Blog: Simon WarburtonA winter's tale

Simon Warburton | 17 December 2010

Sitting here in wintry Britain as the country braces itself for yet another weekend onslaught of heavy snow, it comes as small comfort to know other countries are experiencing similar challenges.

We Brits love a weather story - and equally love to bash our government for its total lack of preparedness/grit/salt/snowploughs - take your pick.

You can't move at the moment for TV and newspaper stories of people being stranded in their homes as 1cm of snow 'drifts' against the kerb, while reporters are dispatched to bravely stand by freezing roads and denounce the government of the day's woeful lack of planning.

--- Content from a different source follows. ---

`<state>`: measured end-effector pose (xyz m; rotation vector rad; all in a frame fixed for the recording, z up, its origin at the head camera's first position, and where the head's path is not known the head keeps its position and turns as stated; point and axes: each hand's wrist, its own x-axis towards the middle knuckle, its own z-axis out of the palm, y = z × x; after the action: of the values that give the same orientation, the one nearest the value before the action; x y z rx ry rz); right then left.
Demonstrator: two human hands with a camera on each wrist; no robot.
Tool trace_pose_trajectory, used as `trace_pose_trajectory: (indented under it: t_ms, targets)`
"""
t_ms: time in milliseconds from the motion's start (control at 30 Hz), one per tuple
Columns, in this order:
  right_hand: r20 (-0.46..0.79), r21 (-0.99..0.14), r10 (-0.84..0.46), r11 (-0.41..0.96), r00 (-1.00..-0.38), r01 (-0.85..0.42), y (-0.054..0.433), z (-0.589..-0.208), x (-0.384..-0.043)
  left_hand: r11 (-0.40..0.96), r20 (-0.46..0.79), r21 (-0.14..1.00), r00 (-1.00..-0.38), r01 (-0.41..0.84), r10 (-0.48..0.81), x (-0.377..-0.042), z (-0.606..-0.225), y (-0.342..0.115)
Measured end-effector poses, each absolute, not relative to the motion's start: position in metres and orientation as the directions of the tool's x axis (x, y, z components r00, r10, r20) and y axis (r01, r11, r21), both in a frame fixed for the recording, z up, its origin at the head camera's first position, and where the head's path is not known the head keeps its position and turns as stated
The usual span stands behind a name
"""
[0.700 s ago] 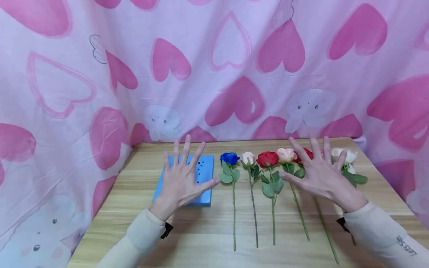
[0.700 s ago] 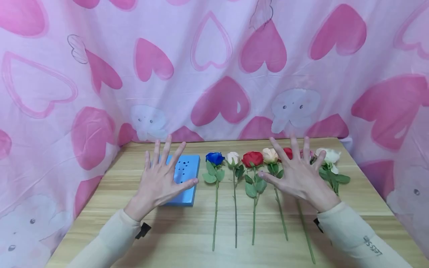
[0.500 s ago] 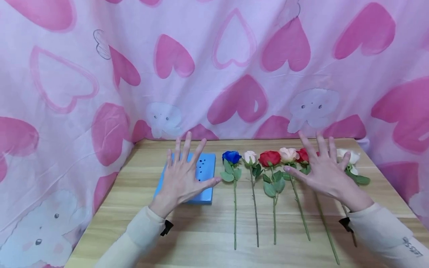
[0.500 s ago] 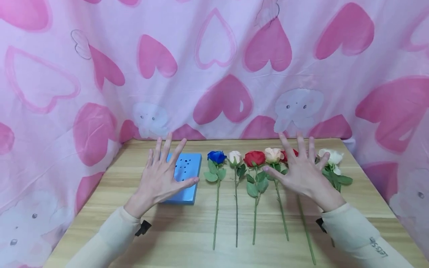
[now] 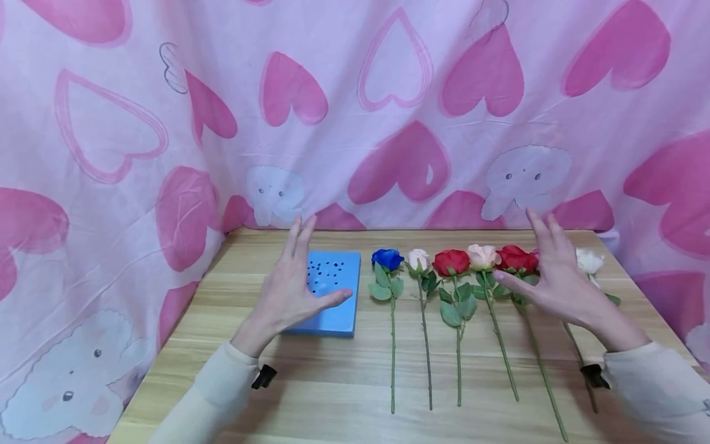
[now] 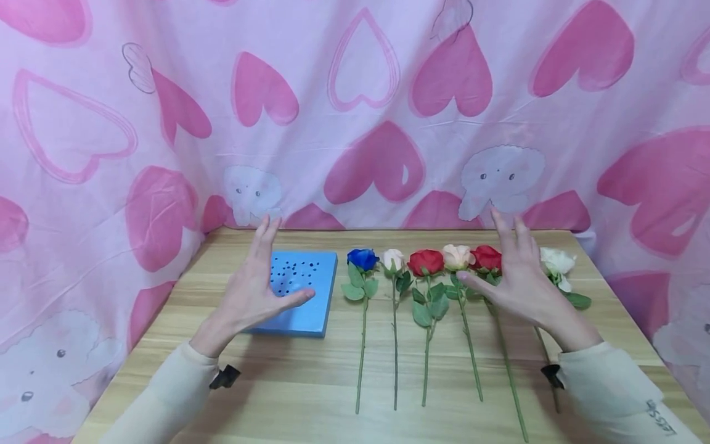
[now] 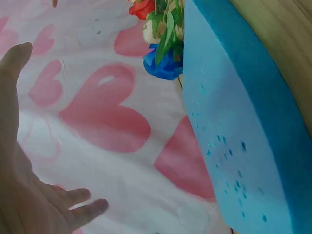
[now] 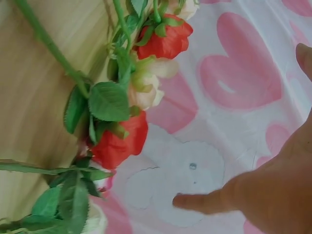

Never mind the fact that normally the UK is a temperate climate more used to grey, damp days than an Arctic blasts, but nonetheless it gives us a good excuse for a weather moan.

But what's this? Last week saw airports in Germany - of all places - reportedly disrupted due to lack of de-icer, while their French counterparts have more than 500 people on stand-by to deal with exceptional winter weather this weekend.

In the auto world, even Michigan and South Canada - two places where our weather in the UK would probably merit no more than putting on a jumper - have succumbed to scenes normally reminiscent of those closer to here.

Ford and GM reported supply problems as the mercury dived to -13C - or 9F in old money - and Canada's emergency services were mobilised to rescue stranded drivers.

Just-in-time operations will inevitably come under greater strain when the temperature falls, but it was surprising to see so much disruption in areas that are so used to weather.

Britain is an island in the North Sea, it's not Florida, so we'll get weather, albeit usually wet and mild. South Canada, well that's another story.